Guido van Rossum [Fri, 23 Aug 2002 14:11:35 +0000 (14:11 +0000)]
The error messages in err_args() -- which is only called when the
required number of args is 0 or 1 -- were reversed. Also change "1"
into "exactly one", the same words as used elsewhere for this
condition.
Guido van Rossum [Fri, 23 Aug 2002 01:36:01 +0000 (01:36 +0000)]
Rewritten using the tokenize module, which gives us a real tokenizer
rather than a number of approximating regular expressions.
Alas, it is 3-4 times slower. Let that be a challenge for the
tokenize module.
Greg Ward [Thu, 22 Aug 2002 21:04:21 +0000 (21:04 +0000)]
Fix SF bug #596434: tweak wordsep_re so "--foo-bar" now splits
into /--foo-/bar/ rather than /--/foo-/bar/. Needed for Optik and
Docutils to handle Unix-style command-line options properly.
Guido van Rossum [Thu, 22 Aug 2002 20:02:03 +0000 (20:02 +0000)]

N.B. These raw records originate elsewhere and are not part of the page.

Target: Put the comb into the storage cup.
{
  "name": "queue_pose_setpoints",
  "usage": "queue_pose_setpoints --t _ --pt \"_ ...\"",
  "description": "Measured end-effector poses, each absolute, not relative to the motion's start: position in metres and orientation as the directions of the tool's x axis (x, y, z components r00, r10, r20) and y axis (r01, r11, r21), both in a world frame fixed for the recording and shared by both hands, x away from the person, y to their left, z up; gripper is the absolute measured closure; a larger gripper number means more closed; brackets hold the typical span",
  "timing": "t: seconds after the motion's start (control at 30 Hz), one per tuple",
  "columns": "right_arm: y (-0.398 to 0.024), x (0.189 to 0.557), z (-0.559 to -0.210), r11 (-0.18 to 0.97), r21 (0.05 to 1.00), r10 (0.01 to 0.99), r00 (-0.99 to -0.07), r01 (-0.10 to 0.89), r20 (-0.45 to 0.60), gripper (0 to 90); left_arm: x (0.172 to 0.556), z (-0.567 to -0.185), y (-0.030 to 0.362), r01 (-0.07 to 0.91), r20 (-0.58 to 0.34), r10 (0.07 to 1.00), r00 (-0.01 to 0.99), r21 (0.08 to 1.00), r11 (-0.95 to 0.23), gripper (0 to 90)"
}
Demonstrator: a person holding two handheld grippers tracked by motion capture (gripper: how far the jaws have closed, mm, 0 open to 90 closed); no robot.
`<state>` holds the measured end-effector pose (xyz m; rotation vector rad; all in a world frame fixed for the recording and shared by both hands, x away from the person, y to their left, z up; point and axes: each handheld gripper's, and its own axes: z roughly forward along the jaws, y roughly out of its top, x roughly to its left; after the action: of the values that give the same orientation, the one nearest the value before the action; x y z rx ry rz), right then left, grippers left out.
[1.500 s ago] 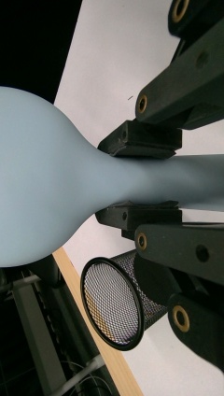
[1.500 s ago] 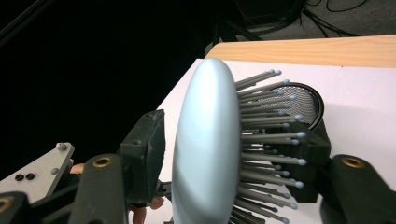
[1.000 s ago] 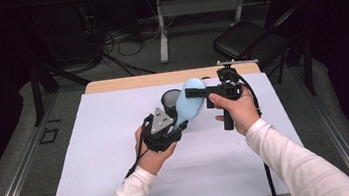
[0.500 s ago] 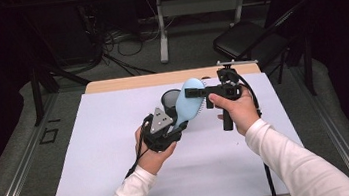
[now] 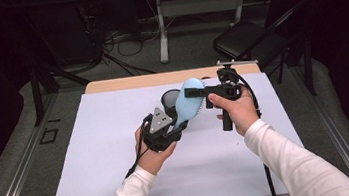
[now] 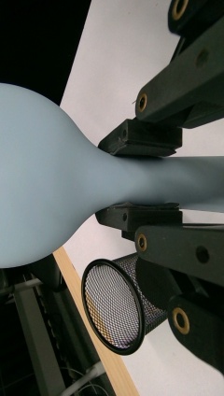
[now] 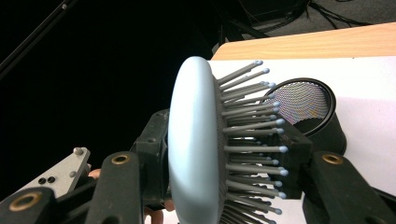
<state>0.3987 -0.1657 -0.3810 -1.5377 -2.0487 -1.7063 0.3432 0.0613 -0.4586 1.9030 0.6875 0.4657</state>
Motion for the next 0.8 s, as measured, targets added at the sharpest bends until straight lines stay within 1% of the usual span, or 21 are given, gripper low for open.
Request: queue_pose_setpoints --t 0.17,0.4,0.8 --pt "-0.1653 0.3984 -0.3808 -0.112 0.714 0.635 -0.503 0.691 0.587 48.8 0.3438 -0.4586 0.0623 0.259 0.01 0.653 0.757 0.913 -0.314 67.6" --pt "-0.1682 0.4001 -0.3808 -0.129 0.714 0.638 -0.494 0.688 0.591 49.1 0.3445 -0.4586 0.0631 0.265 0.001 0.659 0.752 0.915 -0.303 62.0" --pt "-0.1718 0.4039 -0.3812 -0.141 0.715 0.644 -0.486 0.685 0.591 49.3 0.3488 -0.4602 0.0649 0.289 -0.039 0.653 0.756 0.916 -0.28 46.5"
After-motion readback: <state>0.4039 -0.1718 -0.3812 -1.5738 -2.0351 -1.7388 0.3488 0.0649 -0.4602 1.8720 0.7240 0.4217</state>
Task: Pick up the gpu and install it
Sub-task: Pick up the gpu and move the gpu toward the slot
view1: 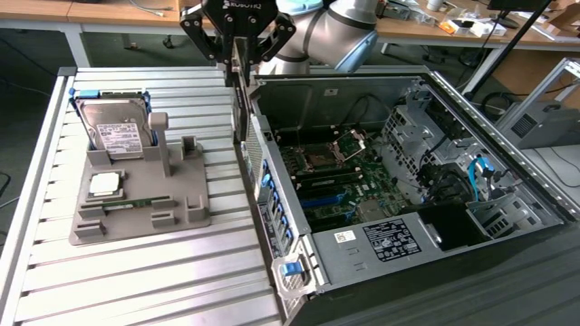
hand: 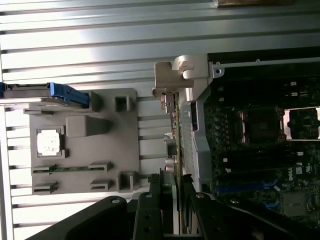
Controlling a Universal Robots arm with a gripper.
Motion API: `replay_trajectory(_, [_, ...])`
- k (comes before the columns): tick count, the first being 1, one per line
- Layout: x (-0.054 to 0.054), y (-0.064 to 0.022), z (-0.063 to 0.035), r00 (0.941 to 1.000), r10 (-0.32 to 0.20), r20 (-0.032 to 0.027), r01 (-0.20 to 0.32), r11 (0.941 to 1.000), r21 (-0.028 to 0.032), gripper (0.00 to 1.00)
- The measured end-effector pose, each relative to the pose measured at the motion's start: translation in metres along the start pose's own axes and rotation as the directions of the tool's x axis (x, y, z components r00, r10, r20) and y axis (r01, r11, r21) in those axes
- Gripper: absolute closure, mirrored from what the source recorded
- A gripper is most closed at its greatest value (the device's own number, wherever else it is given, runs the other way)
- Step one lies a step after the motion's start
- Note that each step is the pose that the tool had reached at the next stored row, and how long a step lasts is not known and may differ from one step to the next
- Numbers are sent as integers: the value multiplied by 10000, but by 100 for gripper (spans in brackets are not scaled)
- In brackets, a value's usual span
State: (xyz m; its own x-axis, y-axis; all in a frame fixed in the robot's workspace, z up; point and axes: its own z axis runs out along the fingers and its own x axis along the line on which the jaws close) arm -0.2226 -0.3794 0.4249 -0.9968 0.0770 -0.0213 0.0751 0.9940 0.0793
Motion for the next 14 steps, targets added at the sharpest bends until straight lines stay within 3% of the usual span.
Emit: replay_trajectory(14, [-118, -1, 2, 10000, 0, -1, 0, 10000, 1, 73])
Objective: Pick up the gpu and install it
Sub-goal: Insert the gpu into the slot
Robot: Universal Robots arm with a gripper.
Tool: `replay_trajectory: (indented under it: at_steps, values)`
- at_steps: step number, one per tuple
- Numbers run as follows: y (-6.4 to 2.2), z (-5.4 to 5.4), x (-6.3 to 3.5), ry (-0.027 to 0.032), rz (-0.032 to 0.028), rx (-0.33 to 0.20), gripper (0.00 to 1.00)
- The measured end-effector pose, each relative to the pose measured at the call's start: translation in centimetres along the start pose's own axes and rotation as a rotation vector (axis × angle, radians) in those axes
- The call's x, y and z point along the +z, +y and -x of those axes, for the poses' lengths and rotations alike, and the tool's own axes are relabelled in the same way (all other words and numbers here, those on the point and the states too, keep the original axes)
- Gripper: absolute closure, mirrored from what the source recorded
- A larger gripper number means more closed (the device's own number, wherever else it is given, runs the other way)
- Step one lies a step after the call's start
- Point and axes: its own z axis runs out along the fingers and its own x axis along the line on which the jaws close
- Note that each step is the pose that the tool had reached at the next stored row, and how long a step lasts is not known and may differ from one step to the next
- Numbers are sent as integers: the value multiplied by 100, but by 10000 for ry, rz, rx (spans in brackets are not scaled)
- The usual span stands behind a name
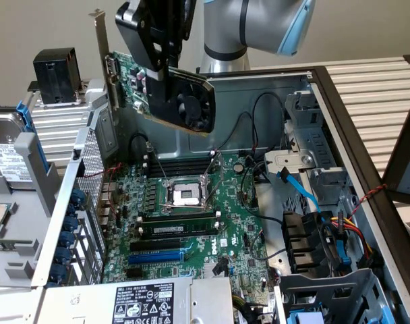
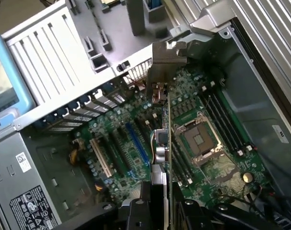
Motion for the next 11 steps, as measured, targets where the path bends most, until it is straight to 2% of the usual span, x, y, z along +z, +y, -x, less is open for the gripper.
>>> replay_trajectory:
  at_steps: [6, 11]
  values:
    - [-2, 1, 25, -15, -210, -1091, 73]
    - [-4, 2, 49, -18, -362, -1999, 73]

Standardize behavior: no docstrings in test functions. Also get rid
of dummy_test_TemporaryFile class; when NamedTemporaryFile and
TemporaryFile are the same, simply don't add a test suite for
TemporaryFile.
Greg Ward [Thu, 22 Aug 2002 19:47:27 +0000 (19:47 +0000)]
Add test_em_dash() to WrapTestCase to make sure that TextWrapper handles
em-dashes -- like this -- properly. (Also--like this. Although this
usage may be incompatible with fixing bug #596434; we shall see.)

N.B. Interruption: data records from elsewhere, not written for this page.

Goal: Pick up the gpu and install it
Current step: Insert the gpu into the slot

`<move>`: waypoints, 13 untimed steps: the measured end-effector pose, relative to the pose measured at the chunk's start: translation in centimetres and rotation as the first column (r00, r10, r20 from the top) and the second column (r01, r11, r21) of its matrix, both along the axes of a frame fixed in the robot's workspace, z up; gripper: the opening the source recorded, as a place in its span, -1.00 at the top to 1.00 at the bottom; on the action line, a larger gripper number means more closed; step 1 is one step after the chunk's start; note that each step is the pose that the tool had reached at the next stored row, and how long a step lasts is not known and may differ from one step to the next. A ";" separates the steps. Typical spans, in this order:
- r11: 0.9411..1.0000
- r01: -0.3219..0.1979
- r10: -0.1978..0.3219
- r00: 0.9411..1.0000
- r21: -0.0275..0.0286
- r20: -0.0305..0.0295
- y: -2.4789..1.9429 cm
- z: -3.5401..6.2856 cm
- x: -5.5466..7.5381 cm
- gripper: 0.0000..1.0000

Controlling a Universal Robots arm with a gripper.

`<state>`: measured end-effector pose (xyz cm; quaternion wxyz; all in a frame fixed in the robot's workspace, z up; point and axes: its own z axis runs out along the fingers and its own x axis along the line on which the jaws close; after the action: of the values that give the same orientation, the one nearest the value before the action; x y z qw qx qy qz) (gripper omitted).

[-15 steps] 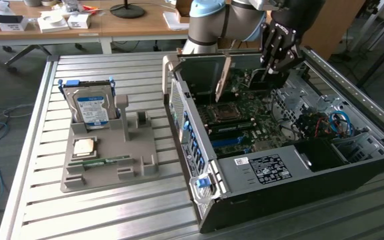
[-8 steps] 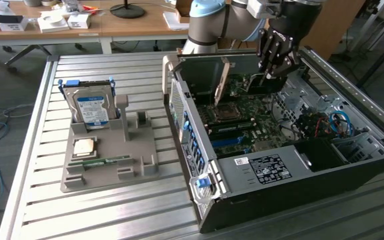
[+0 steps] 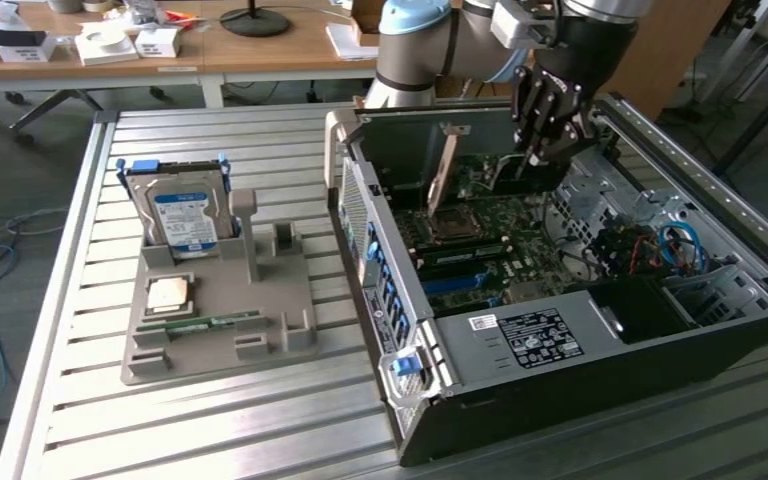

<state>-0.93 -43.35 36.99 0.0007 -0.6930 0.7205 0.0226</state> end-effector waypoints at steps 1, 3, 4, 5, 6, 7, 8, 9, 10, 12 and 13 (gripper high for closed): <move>1.000 0.000 0.000 1.000 0.001 0.000 0.00 -0.13 0.0 0.47; 1.000 0.000 0.000 1.000 0.002 0.000 -0.01 -0.39 0.0 0.47; 1.000 0.000 0.000 1.000 0.003 0.000 -0.01 -0.53 0.0 0.47; 1.000 0.000 0.000 1.000 0.004 0.000 -0.01 -0.67 0.0 0.47; 1.000 0.000 0.000 1.000 0.005 0.000 -0.02 -0.81 0.0 0.47; 1.000 0.000 0.000 1.000 0.006 0.000 -0.02 -0.95 0.0 0.47; 1.000 0.000 0.000 1.000 0.007 0.000 -0.03 -1.10 0.0 0.47; 1.000 0.000 0.000 1.000 0.008 0.000 -0.03 -1.25 0.0 0.47; 1.000 -0.001 0.001 1.000 0.010 0.000 -0.04 -1.42 0.0 0.47; 1.000 -0.001 0.001 1.000 0.012 0.000 -0.05 -1.75 0.0 0.47; 1.000 -0.002 0.002 1.000 0.013 0.000 -0.06 -1.91 0.0 0.47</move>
<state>-0.94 -43.41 35.08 0.0051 -0.6936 0.7198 0.0272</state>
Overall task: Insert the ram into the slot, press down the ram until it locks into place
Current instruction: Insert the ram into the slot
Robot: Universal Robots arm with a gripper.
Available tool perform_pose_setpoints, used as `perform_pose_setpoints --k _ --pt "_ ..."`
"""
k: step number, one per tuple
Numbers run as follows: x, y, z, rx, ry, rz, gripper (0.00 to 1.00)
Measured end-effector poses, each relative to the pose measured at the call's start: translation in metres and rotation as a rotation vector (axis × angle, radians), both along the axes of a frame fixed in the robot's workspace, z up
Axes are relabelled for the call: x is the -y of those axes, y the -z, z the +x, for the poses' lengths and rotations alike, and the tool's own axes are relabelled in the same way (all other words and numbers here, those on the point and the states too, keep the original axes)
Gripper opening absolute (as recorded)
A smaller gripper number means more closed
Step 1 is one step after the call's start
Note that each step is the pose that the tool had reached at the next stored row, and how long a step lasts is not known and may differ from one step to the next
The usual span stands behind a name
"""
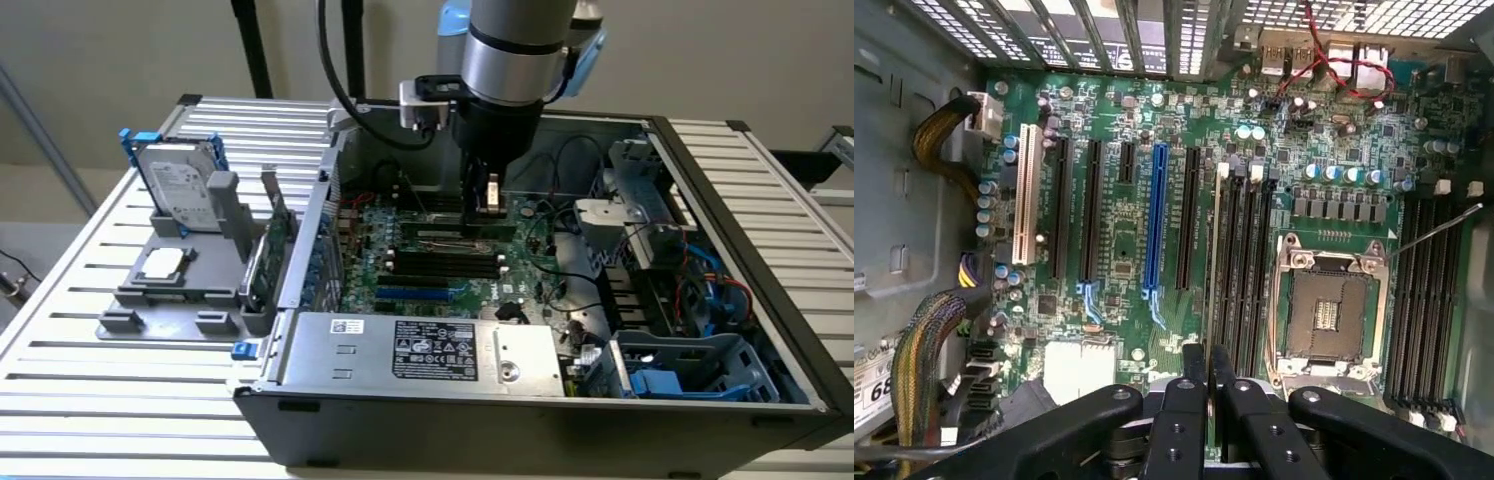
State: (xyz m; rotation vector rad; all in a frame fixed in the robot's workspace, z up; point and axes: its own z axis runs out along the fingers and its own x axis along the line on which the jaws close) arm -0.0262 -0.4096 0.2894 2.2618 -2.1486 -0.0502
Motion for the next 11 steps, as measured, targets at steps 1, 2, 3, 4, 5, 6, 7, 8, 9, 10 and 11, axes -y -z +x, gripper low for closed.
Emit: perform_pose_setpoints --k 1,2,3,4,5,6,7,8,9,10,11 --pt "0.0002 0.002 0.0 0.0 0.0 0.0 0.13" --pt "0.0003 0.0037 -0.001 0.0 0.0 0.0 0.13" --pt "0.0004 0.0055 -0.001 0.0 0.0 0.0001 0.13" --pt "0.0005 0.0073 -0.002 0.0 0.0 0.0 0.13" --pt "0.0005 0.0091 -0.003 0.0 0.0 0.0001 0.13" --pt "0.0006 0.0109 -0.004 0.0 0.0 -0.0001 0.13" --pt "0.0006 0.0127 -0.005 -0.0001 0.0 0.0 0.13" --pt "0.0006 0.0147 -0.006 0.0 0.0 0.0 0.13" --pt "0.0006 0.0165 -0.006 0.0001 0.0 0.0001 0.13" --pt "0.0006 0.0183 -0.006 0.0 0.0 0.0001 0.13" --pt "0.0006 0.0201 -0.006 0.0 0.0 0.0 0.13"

Greg Ward [Thu, 22 Aug 2002 19:02:37 +0000 (19:02 +0000)]
Factor LongWordTestCase out of WrapTestCase, and rename its methods
(tests) from test_funky_punc() to test_break_long() and
test_long_words() to test_nobreak_long().
Greg Ward [Thu, 22 Aug 2002 18:55:38 +0000 (18:55 +0000)]
Ditch the whole loop-over-subcases way of working. Add check_wrap() to
base class (WrapperTestCase) instead, and call it repeatedly in the
methods that used to have a loop-over-subcases. Much simpler.
Greg Ward [Thu, 22 Aug 2002 18:45:02 +0000 (18:45 +0000)]
Simplify and reformat the use of 'subcases' lists (and following
for-loops) in test_simple(), test_wrap_short() test_hyphenated(), and
test_funky_punc().
Greg Ward [Thu, 22 Aug 2002 18:35:49 +0000 (18:35 +0000)]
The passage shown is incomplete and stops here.